Top of EXERCISE DATA

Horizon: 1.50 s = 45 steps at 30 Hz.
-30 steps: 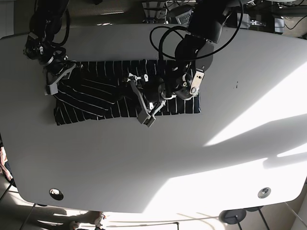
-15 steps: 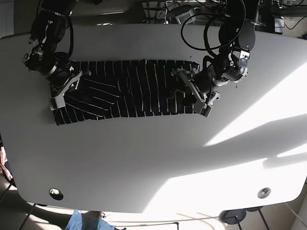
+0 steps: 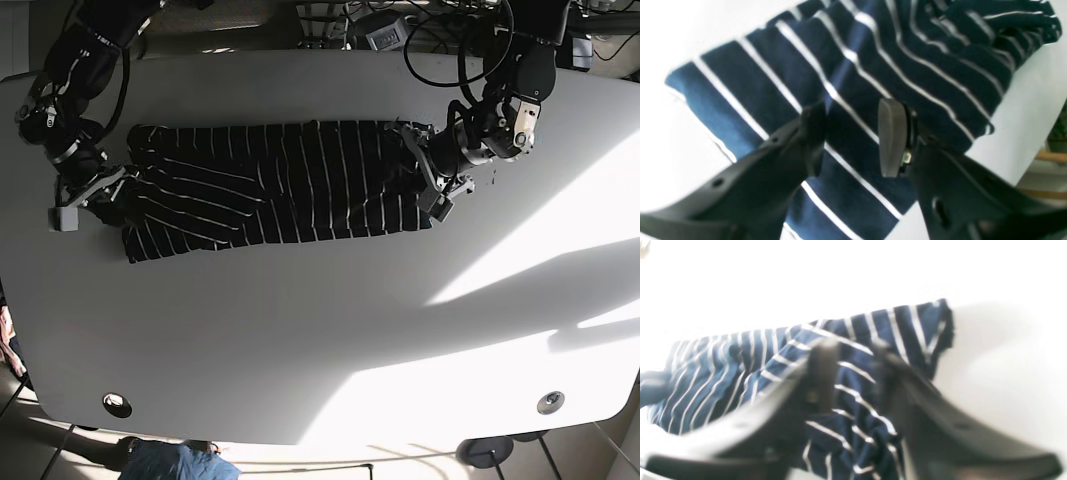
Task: Fold the T-shirt properly
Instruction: 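Fold the shirt end with the left gripper toward the right gripper, then grasp the strip ends with both grippers and fold them toward the middle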
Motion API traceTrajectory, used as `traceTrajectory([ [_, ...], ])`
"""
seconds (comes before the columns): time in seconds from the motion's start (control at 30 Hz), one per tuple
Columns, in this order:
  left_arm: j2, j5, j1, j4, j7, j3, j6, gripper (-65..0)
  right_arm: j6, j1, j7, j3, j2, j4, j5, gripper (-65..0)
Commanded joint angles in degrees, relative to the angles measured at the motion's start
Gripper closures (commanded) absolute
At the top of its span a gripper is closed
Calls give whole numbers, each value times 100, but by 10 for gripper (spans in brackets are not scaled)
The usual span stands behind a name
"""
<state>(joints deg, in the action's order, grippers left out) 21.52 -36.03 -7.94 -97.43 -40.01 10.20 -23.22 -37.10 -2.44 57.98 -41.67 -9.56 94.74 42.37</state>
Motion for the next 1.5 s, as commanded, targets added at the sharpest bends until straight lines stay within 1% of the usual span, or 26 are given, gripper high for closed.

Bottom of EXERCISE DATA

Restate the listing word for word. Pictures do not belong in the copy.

> _REPLY_:
Horizon: 1.50 s = 45 steps at 30 Hz.
-30 steps: 
-15 steps: 
+0 steps: 
Task: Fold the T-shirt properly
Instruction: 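Fold the shirt end with the left gripper toward the right gripper, then grasp the strip ends with both grippers and fold them toward the middle
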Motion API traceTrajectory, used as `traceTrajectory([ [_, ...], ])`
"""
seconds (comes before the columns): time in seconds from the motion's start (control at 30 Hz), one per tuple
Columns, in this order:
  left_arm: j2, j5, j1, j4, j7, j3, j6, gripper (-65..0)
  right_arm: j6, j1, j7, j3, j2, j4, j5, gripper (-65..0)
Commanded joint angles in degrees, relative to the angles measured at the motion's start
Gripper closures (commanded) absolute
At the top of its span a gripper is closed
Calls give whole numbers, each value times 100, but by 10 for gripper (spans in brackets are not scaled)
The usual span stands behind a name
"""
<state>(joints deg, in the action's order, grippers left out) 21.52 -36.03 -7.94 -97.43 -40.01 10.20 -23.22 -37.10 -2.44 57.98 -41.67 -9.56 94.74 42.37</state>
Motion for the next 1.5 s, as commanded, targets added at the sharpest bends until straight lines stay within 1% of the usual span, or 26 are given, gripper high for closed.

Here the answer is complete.